Today is the first day in more than a month that I've been without the kids- I don't know what to do with the peace and quiet anymore. Do you ever feel that way? I needed this time in a big way, I needed to deal with the feeling of disorder in my soul, and I needed to find ground to stand on.
If you come here often, you've probably been able to see the unmitigated chaos reflected in my posts, even though I've tried very hard to conceal it. Bloggers are a perceptive lot of people, I've learned through the years. God knows I try to put a lid on the things I have no control over and just be persistent and encouraging in my writing. It's an impossible task to maintain for long, I assure you.
I've tried several times to start a post to pour out my heart in peace offering to you, my blogging friends. Every time, I've hastily deleted the words in frustration once I read back over the paragraphs and feel my tone is hasty, complaining, or dry. I don't want to whine, but I desperately need some way to share these burdens with someone before they weigh me down. I'm too painfully aware of my humanity these days.
I've been thinking a lot about ways I can alter the way I approach blogging to make Hello Hive work better: to be more cohesive, honest, and useful. I'm coming up empty, guys- totally empty. If I had a guaranteed space and time to work in, I could hammer out awesome content everyday and give all of you the attention you deserve. Yet I have neither- only abbreviated naptimes and boys that resist bedtimes, infinite laundry and dishes and spills and suppers to be prepared, and no matter how early I rise (it's 5 a.m. these days), both kids just rise earlier.
Unanswered comments bother me.

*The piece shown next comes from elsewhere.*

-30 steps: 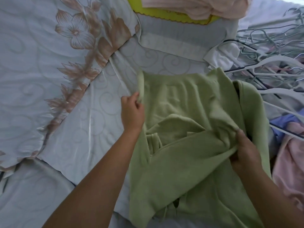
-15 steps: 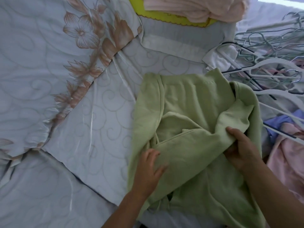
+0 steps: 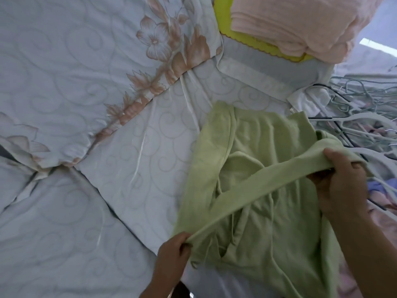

For me to peek at your blog and not have the ability to comment on your posts- that bothers me, too. Having to say "no" to opportunities and nearly every creative inspiration that comes my way- that bothers me.
Motherhood is an awesome responsibility, and most days I am totally joyful in my duties. I don't think this job was ever intended to be done alone, however- and alone is exactly what I feel most days. I know I'm not ever wholly alone- my Lord Jesus is Emmanuel, the God is With Me who breathes life into my dry bones, and I hide myself in him when the darkness threatens me. But here, on the natural plane, the ache remains.
In the soul searching, I asked myself, Why do you keep blogging, anyway? Some of you know that Hello Hive is a return attempt, that I have blogged and quit- and blogged, and quit again- in the past. I don't want to give up again. Obviously, I keep answering the call to return for a reason. But why?
I don't want to be famous. I don't have anything to sell. I'm not making a dime's profit right now. Most days, I honestly don't feel like I've got a single thing to offer but me- and lately, I don't even have myself to give.
It's the people. I'm craving the companionship. I desperately need to know that I'm not doing life alone! I need a community to hold me up- is that selfish?
I have to be careful in wishing- time is so small. Teach me to number my days, Lord, I pray. And remind me when I feel lost- this life is a gift. I asked for this.
And I did. Right here on the floor beside where I sit today, I cried out with my face to the ground, warm tears spilling down my cheeks into the milk-stained and crumb-dotted carpet- I asked God to let me leave the nine-to-five to come home and just mother. So He did, and so I do. Day after day, I live the gift that He gave me when I asked.
This morning, Eric packed up the kids and headed to his parents' house- he's taking Seth and our nephew Jacob to a monster truck exhibition, and his mother agreed to keep Hawk while they were gone. It is the first time I've been away from both the children at once since the LIFE retreat, and before that, a few hours before our family's Thanksgiving dinner, while I was cooking and cleaning.
I grabbed my camera and headed outside for some time in the sunshine and fresh air immediately after they pulled out of the driveway. I've intentioned to try and use my camera most days this year (unlike last year, when it only came out for special occasions and my iPhone bore the brunt of the daily picture-taking responsibilities...), and in ten days' time, I hadn't captured a single photograph outdoors.
I stood in one spot in the backyard for what seemed a long time, allowing myself to be surrounded by the light and the sound of birdsong in the trees around me. Flying south for winter, the birds pause on this crisp January day to perch in treetops and sing praises to God in thanks for the abundance of winter fruit here to sustain their journey. I closed my eyes and let the sounds of their calls fill me with hope again, and I began to feel a healing breeze stir around the calloused places in my soul.
I can't shake the feeling that the shape and consistency of my life- online and off- is changing dramatically. This sort of discontent tends to fall on me most when the Lord is working on me in unexpected ways. I'm anxious for the work part to be done, but there's opportunity for growth in the waiting. Even when everything around me lies dormant there is winter fruit to be found, so I'm looking to Jesus to sustain me until the opportunity and inspiration blooms for me again.